L’Habitat relève également que les communes sont juges et partie dans la procédure d’autorisation en ce sens qu’elles délivrent ces autorisations et ont la charge de contrôler les infractions a postériori. Pour y remédier, il est proposé de fonder une structure indépendante composé de représentants des agences urbaines et de l’autorité locale pour constater les infractions. «Cela devrait régler le problème des remarques en cascade auxquelles les demandeurs ont du mal à se conformer», commente-t-on à l’Habitat. Cette mesure est bien avancée sachant que son projet de loi a été adopté récemment par le conseil de gouvernement.
Dans le même souci de simplification, l’Habitat recommande de différencier les autorisations en fonction de l’impact du projet (projet à caractère national, régional ou local). En d’autres termes, il faudrait réserver un traitement spécial aux projets prioritaires car, aussi étonnant que cela puisse paraître, «aujourd’hui, toutes les demandes d’autorisation de construire se retrouvent dans la même pile sur les bureaux de la commune, qu’il s’agisse de projets stratégiques à plusieurs milliards de dirhams ou de simples immeubles», relève l’Habitat.

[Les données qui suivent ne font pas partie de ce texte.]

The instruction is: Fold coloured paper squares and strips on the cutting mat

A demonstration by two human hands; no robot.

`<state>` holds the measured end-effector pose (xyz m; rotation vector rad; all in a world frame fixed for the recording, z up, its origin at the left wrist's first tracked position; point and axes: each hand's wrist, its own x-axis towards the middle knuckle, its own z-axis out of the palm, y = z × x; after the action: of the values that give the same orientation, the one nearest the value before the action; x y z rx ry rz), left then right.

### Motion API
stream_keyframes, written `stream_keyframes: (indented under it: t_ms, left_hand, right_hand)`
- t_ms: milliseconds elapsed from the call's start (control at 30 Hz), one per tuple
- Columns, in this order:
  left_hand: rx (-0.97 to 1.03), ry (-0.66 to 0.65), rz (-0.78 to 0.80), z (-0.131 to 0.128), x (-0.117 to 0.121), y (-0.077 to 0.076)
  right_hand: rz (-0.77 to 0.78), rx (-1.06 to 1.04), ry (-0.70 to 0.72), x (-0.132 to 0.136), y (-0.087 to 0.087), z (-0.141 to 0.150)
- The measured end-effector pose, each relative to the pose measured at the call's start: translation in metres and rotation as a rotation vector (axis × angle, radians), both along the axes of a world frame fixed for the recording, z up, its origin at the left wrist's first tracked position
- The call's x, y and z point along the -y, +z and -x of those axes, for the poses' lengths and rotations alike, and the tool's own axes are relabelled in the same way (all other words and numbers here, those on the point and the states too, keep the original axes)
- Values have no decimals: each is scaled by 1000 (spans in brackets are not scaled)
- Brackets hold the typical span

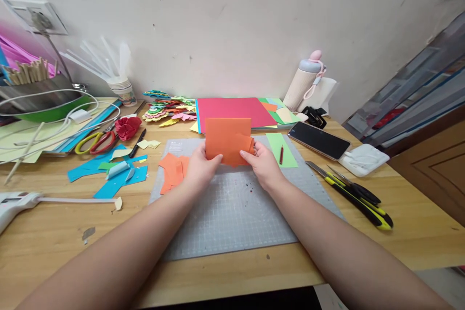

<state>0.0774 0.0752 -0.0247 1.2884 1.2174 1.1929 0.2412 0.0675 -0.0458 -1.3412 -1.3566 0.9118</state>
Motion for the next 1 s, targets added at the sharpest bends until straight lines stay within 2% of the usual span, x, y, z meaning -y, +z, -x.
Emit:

Statistiques : 30% des constructions sont non réglementaires

Sur les 100 000 demandes d’autorisation de construire formulées chaque année au Maroc, 80% concernent le milieu urbain et 20% le rural. 75 000 dossiers sont classés comme petits projets (R+2, R+3…), et le reste, 25 000, relève de chantiers de plus grande envergure. Le taux d’avis favorables est actuellement de 80% pour les petits projets et de 60% pour les grands. En définitive, ce sont 75 000 demandes qui sont acceptées. De plus, 500 000 autorisations sont délivrées pour des «menus travaux» (petits aménagements), lesquels sont examinés par la commune concernée uniquement, sans intervention de la commission technique. «Mais dans les faits ce dernier chiffre devrait être minoré car certains travaux qui y sont classés sont, en réalité, des projets à part entière et devraient par conséquent être comptabilisés en tant que petits ou grands projets», fait-on savoir au ministère de l’habitat.
En dehors de ce circuit réglementaire, beaucoup de ceux qui n’ont pas d’autorisation ou qui sont réfractaires aux démarches administratives réalisent leurs chantiers dans l’illégalité. L’on apprend ainsi que 30% des constructions sont non réglementaires, car ne disposant pas d’autorisation nécessaire.

Réglementation : Le permis accordé d'office en cas de non-réponse au-delà de deux mois

L'article 48 de la loi 12-90 relative à l’urbanisme est sans équivoque : «Dans le cas de silence du président du conseil communal, le permis de construire est censé être accordé à l’expiration d’un délai de deux mois à compter de la date du dépôt de la demande». Autrement dit, à l’issue du délai fixé par la loi, tout demandeur d’une autorisation de construire est en droit, en vertu d’une décision de justice, de réclamer l’obtention d’une autorisation de construire tacite. A voir les délais réels nécessaires entre le dépôt des demandes à la commune et l’obtention effective de l’autorisation, cette possibilité donnée par la loi devrait en théorie être exploitée par nombre de demandeurs. «Reste que dans la majorité des cas, surtout pour les petits projets, l’on n’y a pas recours par ignorance. En revanche, les grands investisseurs font bien jouer leur droit et obtiennent gain de cause», confie un expert.